If you are ownership, get out and explain to your team how you’re going to move the company forward, and then do it — every day. Reach out into the trenches, deliver equipment, make sales presentations and take service calls.

If you’re in sales, put together your plan for success and present it to your fellow team members on Monday morning. Don’t ask your manager if you can; tell him that you are. If you get push-back, quit.

Now is the time — if you decide to stay in this industry — to ride out the storm. Let it all hang out. It won’t be easy; there will be doubters and naysayers. Stay the course. If the system is gamed against you, get out.

Leadership comes from all levels, and vision leads to profit. It’s not the other way around.

6. Be open


Educate yourself about everything other than print. You probably know more than you need to about copying. What about telephony and tablets? What about asset management and PC support? Rack versus blades? Would you be surprised to find out that some customers who utilize managed services are happy to simply receive a phone call telling them that one of their servers is broken? A phone call.

Do you know how naïve you sound when you say you’re in MNS versus managed services? What’s your level of comfort with RMM or the difference between copier service SLAs and managed services SLAs? Why are you compensating copier service differently than MPS engagements? Plug into some new LinkedIn groups or subscribe to print magazines from outside the industry. Tweet, for goodness’ sake. Be open to new ideas. Get to know whatever it is you need to know.

7. Be defiant


Test everything every day. Your processes can always be better, and your costs reduced. Take a page out of Six Sigma or any one of the hundreds of business books, scale it down, and apply the lessons to your everyday business process. Make quarterly reviews mean something internally. And if you ever hear the phrase, “This is how we always do it,” refer back to that Lyra chart.

Transformation is continuous, and your improvement should be too. The number of imaging providers will decrease by half or more. Copiers are not what they used to be. Be ready for anything by challenging everything. MPS is bigger than toner and service, so you need to be ready to shift and move at the drop of a hat. What was done in the past simply does not apply today, so challenge the existing.

8. Be basic


Think about the days when you knew nothing about copiers or toner. Remember how it was to make it up as you went — how you demonstrated over jammed originals, around faulty color, and through spilled toner? Call up the days when there were no rules in toner — or copier — sales. What did you have? A phone, the Yellow Pages, Rolodex, and some ideas? A pager? What the heck is a pager? How did you survive?

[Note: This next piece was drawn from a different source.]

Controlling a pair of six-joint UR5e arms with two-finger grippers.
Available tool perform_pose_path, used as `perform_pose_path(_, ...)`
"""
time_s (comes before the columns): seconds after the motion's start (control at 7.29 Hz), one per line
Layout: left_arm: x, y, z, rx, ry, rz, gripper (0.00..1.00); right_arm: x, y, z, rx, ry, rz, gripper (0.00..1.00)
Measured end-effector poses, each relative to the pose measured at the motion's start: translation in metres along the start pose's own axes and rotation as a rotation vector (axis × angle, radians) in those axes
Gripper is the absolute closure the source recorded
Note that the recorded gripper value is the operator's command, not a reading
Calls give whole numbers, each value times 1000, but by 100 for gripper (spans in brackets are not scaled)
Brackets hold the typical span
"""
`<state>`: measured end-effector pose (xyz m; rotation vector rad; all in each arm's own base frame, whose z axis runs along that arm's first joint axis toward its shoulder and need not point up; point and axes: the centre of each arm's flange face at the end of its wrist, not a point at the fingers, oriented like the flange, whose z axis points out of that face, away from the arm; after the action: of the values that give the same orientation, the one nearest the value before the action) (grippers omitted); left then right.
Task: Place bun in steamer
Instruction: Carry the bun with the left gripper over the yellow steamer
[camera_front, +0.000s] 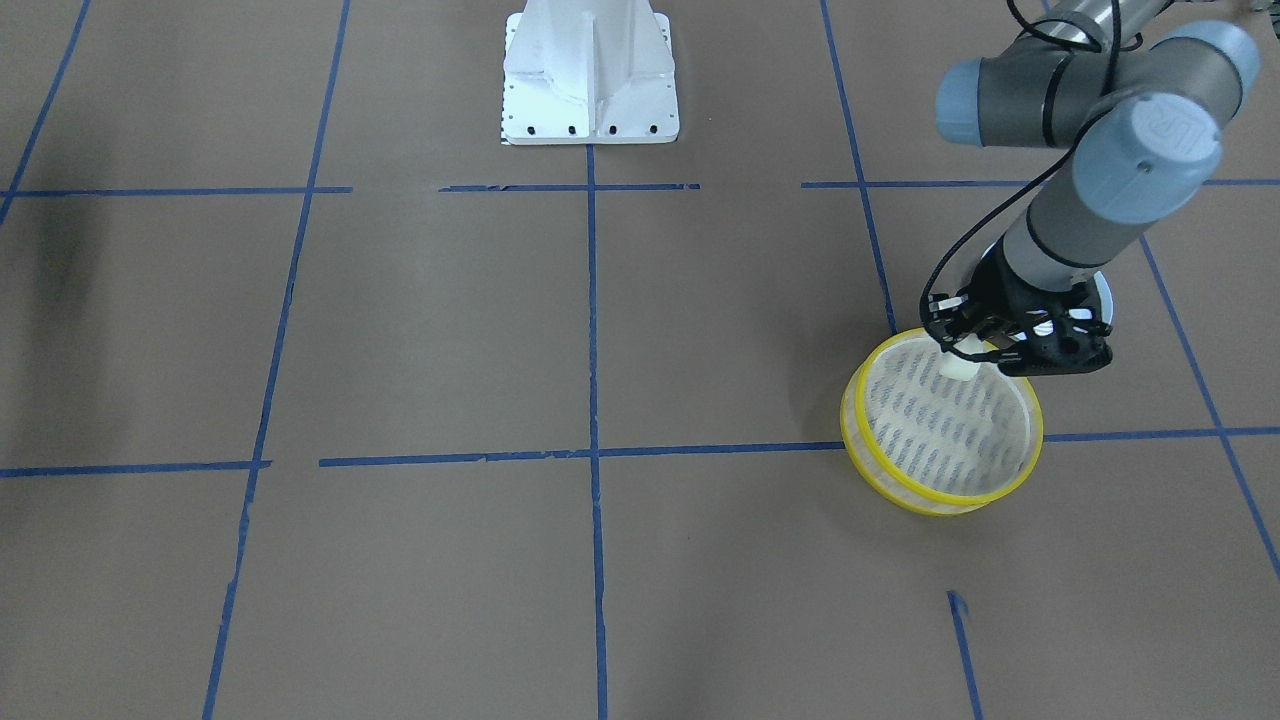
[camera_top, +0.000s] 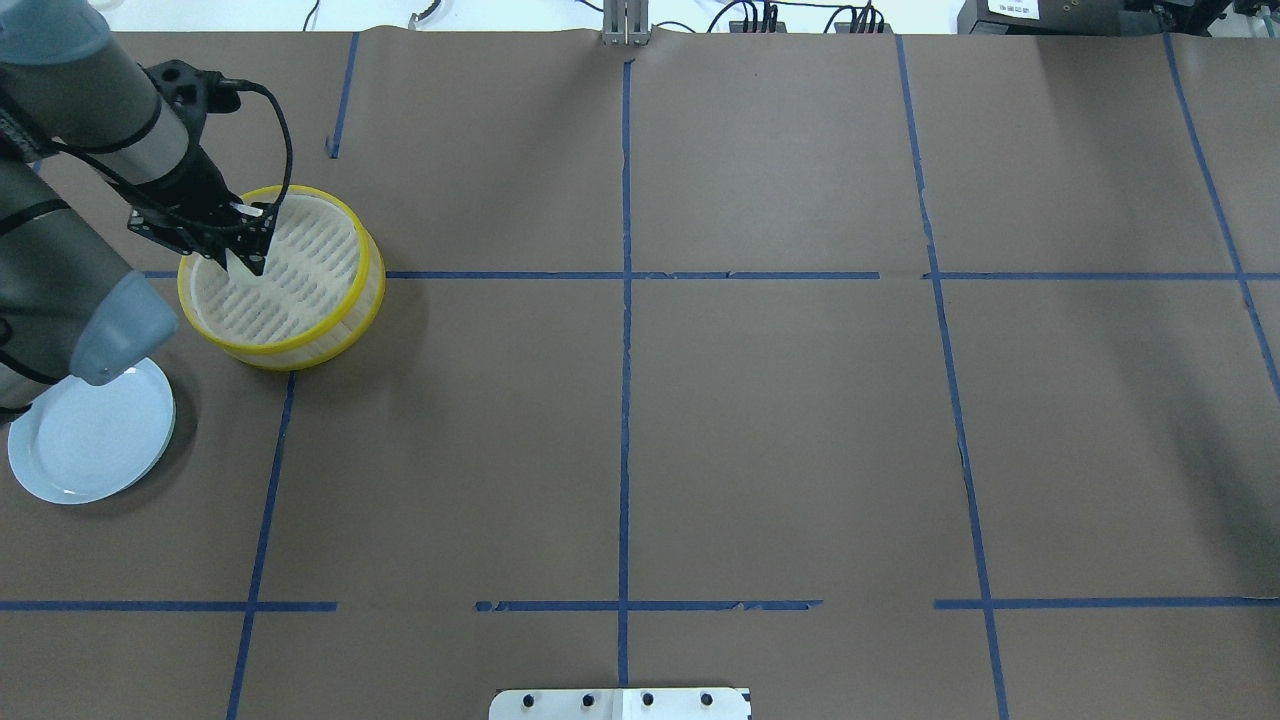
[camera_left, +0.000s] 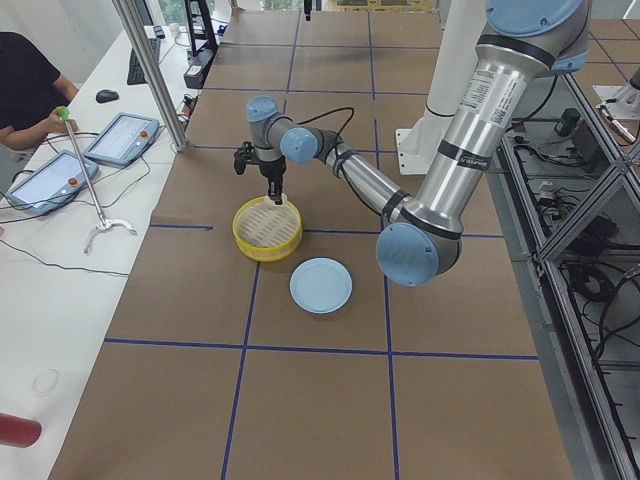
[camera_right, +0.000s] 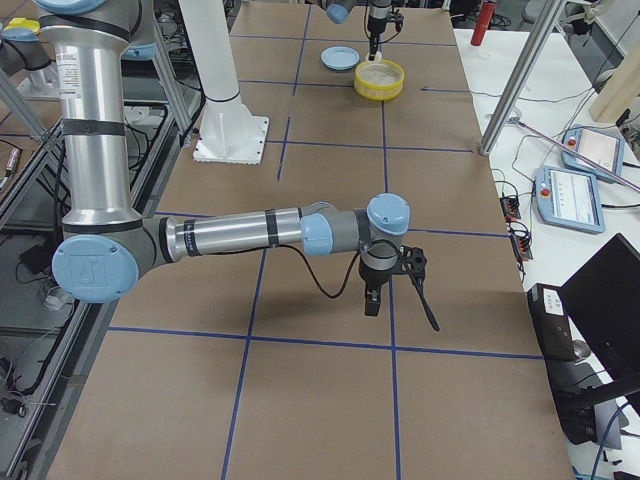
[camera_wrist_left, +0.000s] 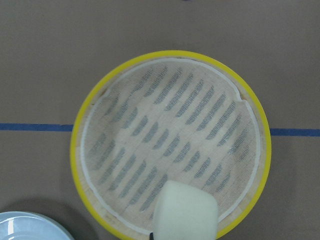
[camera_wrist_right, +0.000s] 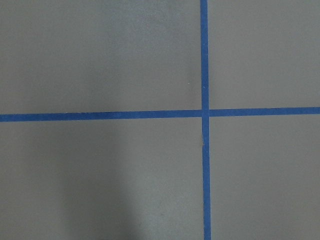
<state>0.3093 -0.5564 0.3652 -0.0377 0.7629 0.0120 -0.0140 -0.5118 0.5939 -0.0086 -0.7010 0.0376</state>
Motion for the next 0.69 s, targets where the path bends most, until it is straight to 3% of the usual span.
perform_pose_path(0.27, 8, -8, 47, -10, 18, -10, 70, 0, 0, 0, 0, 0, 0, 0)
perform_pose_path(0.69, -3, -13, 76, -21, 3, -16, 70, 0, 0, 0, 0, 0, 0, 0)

I hate to say it, but get some of the grind work done; that means calls and marketing — in the trenches. Because like never before in history, we — providers and prospects — are on the same page. The field is level. It comes down to two people making something happen — a basic relationship built on solid intent.




9. Be the ruler


This is simple: Comparing yourself to others is a standard approach, but I suggest you look inside before looking at others. They’re simply guidelines; the only comparison that really matters is internal. Gartner, IDC, Canon, Ricoh, HP, Xerox, Toshiba, Konica Minolta, Sharp, OKI Data, Kyocera, Lexmark, IBM, Cisco, Apple — they all have their rules. With few exceptions, their rules are not serving us very well. Don’t ignore their musings; just be open and dubious. Make your rules, Your Rules. And then live by them.

Stand or fall

This is the big one. The above recommendations are simply: suggestions. I’ve seen dealerships, OEMs and general business models over the past 24 years grow, stumble, recover and fade. I’ve watched IBM transform and Compaq assimilate. I was the first generation of VARs born in the 1980s and destroyed in the 1990s. I’ve helped dealerships grow and evolve and watched others crash, burn, and be born again under a new moniker.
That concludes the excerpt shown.